===== Records supplied

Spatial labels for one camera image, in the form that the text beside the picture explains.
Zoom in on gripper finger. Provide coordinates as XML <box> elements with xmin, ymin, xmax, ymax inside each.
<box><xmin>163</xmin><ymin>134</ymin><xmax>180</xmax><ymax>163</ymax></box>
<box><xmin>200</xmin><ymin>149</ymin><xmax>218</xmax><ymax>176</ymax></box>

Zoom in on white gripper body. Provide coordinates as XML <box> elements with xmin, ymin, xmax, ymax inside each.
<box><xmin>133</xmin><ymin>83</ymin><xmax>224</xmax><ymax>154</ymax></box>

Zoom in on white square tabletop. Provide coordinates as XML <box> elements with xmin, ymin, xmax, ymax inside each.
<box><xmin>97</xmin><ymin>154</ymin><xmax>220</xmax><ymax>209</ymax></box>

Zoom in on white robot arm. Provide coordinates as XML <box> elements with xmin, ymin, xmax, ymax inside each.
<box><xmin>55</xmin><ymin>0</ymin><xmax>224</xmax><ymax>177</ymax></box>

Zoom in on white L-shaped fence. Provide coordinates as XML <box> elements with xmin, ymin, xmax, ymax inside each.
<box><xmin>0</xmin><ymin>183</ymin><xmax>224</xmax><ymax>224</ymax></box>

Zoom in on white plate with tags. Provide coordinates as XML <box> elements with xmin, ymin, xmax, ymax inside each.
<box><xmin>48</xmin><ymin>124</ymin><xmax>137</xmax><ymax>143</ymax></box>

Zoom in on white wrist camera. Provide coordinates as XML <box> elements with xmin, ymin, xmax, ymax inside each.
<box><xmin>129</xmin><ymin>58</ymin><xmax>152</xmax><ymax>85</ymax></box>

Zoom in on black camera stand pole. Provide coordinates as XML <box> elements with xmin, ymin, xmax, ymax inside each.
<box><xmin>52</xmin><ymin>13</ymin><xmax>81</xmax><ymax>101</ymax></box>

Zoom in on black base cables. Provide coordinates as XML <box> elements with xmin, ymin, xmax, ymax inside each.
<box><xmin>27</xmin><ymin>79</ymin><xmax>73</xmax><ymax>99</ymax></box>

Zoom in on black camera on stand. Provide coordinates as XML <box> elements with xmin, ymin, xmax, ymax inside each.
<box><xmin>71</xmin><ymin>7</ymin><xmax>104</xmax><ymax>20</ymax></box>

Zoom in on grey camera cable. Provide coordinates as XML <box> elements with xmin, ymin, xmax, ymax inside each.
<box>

==========

- **Problem to work on**
Repeat everything in the listing above exactly.

- **Worked solution**
Spatial labels for one camera image, in the form that the text beside the picture explains.
Zoom in on gripper finger. Provide coordinates as XML <box> elements with xmin, ymin, xmax, ymax inside each.
<box><xmin>163</xmin><ymin>134</ymin><xmax>180</xmax><ymax>163</ymax></box>
<box><xmin>200</xmin><ymin>149</ymin><xmax>218</xmax><ymax>176</ymax></box>

Zoom in on white gripper body. Provide coordinates as XML <box> elements with xmin, ymin, xmax, ymax inside each.
<box><xmin>133</xmin><ymin>83</ymin><xmax>224</xmax><ymax>154</ymax></box>

Zoom in on white square tabletop. Provide coordinates as XML <box> elements with xmin, ymin, xmax, ymax inside each.
<box><xmin>97</xmin><ymin>154</ymin><xmax>220</xmax><ymax>209</ymax></box>

Zoom in on white robot arm. Provide coordinates as XML <box> elements with xmin, ymin, xmax, ymax inside each.
<box><xmin>55</xmin><ymin>0</ymin><xmax>224</xmax><ymax>177</ymax></box>

Zoom in on white L-shaped fence. Provide coordinates as XML <box> elements with xmin, ymin, xmax, ymax inside each.
<box><xmin>0</xmin><ymin>183</ymin><xmax>224</xmax><ymax>224</ymax></box>

Zoom in on white plate with tags. Provide coordinates as XML <box> elements with xmin, ymin, xmax, ymax inside each.
<box><xmin>48</xmin><ymin>124</ymin><xmax>137</xmax><ymax>143</ymax></box>

Zoom in on white wrist camera. Provide coordinates as XML <box> elements with xmin, ymin, xmax, ymax inside each.
<box><xmin>129</xmin><ymin>58</ymin><xmax>152</xmax><ymax>85</ymax></box>

Zoom in on black camera stand pole. Provide coordinates as XML <box> elements with xmin, ymin, xmax, ymax inside each.
<box><xmin>52</xmin><ymin>13</ymin><xmax>81</xmax><ymax>101</ymax></box>

Zoom in on black base cables. Provide coordinates as XML <box> elements with xmin, ymin, xmax, ymax inside each.
<box><xmin>27</xmin><ymin>79</ymin><xmax>73</xmax><ymax>99</ymax></box>

Zoom in on black camera on stand. Provide coordinates as XML <box> elements with xmin, ymin, xmax, ymax inside each.
<box><xmin>71</xmin><ymin>7</ymin><xmax>104</xmax><ymax>20</ymax></box>

Zoom in on grey camera cable. Provide coordinates as XML <box> elements with xmin, ymin, xmax, ymax inside each.
<box>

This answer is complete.